:: Information provided ::

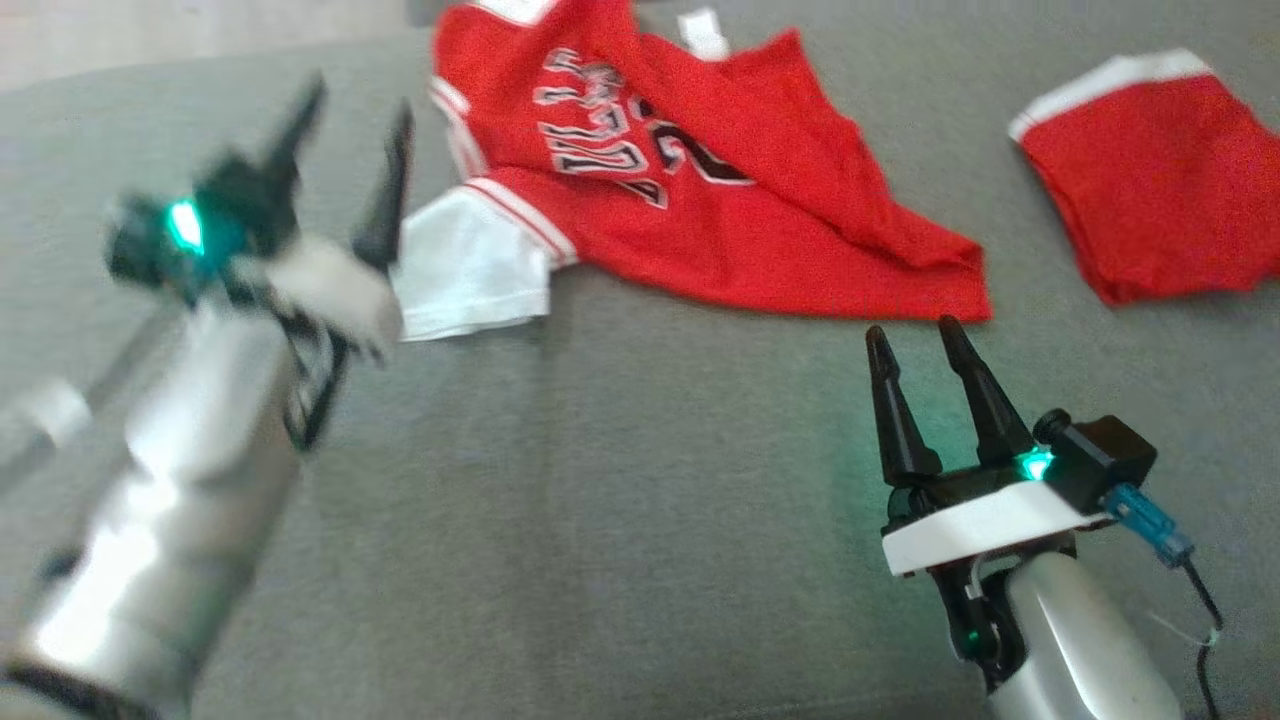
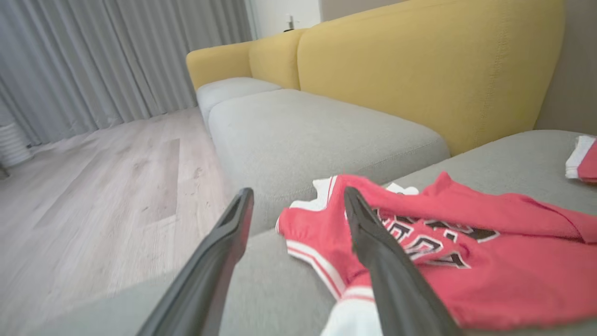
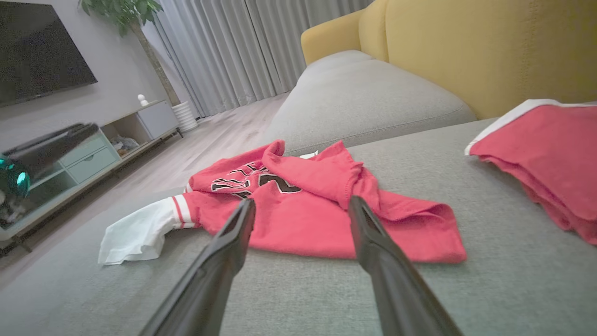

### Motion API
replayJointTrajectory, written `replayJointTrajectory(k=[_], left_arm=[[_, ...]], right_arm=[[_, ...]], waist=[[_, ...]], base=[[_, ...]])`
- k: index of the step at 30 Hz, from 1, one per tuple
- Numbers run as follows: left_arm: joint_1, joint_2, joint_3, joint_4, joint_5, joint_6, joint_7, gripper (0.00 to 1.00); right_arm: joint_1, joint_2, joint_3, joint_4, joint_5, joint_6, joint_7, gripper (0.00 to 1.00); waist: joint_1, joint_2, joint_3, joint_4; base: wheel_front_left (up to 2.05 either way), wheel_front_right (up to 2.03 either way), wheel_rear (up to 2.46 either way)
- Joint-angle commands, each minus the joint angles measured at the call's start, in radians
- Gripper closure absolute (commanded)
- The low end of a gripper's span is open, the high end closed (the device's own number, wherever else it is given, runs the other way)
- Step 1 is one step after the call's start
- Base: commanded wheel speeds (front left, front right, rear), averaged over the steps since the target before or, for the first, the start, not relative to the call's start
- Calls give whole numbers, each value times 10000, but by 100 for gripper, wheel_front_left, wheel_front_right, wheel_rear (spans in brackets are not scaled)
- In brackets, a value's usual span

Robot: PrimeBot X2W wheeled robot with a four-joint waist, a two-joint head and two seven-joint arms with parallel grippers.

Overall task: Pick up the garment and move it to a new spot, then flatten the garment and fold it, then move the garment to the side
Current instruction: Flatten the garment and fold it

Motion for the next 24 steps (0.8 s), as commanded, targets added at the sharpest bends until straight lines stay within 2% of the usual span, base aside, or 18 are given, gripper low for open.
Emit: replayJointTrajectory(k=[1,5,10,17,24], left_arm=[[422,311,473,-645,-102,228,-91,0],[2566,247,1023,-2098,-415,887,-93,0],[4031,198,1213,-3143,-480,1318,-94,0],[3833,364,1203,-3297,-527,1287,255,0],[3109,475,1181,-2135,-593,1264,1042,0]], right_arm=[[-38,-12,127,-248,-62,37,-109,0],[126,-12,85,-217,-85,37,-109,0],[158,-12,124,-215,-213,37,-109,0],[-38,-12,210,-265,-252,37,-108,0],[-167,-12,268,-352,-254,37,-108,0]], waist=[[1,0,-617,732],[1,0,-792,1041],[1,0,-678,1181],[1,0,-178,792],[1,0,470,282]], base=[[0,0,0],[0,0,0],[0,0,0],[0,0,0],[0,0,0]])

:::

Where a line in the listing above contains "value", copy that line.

The answer:
- Calls give whole numbers, each value times 10000, but by 100 for gripper, wheel_front_left, wheel_front_right, wheel_rear (spans in brackets are not scaled)
- In brackets, a value's usual span

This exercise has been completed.